# [TASK TO CARRY OUT]
Your answer must consist of every line from the data below that includes the word "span".

# [SUPPLIED DATA]

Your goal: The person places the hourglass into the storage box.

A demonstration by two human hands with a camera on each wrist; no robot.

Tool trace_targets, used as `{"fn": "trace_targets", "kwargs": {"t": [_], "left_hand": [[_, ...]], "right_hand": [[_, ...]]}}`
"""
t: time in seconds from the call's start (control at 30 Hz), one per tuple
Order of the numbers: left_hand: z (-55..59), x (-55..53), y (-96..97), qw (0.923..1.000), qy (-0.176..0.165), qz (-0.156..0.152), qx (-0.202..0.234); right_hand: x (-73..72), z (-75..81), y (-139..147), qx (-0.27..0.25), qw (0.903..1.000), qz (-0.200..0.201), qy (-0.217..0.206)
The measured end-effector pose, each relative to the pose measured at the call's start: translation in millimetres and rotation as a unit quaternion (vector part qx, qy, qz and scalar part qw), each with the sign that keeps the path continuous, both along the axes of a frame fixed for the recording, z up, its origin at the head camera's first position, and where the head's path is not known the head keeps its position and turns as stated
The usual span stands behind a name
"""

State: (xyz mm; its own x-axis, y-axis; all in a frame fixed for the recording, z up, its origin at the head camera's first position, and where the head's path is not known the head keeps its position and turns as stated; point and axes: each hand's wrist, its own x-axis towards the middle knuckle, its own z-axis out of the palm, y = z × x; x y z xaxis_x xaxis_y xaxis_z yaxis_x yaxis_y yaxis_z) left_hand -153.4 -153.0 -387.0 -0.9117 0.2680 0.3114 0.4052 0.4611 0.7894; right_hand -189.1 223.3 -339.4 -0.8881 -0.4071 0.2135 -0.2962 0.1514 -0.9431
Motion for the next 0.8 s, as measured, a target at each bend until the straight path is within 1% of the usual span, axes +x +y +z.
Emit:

# [TASK OUTPUT]
The usual span stands behind a name
Motion for the next 0.8 s, as measured, a target at each bend until the straight path is within 1% of the usual span, axes +x +y +z.

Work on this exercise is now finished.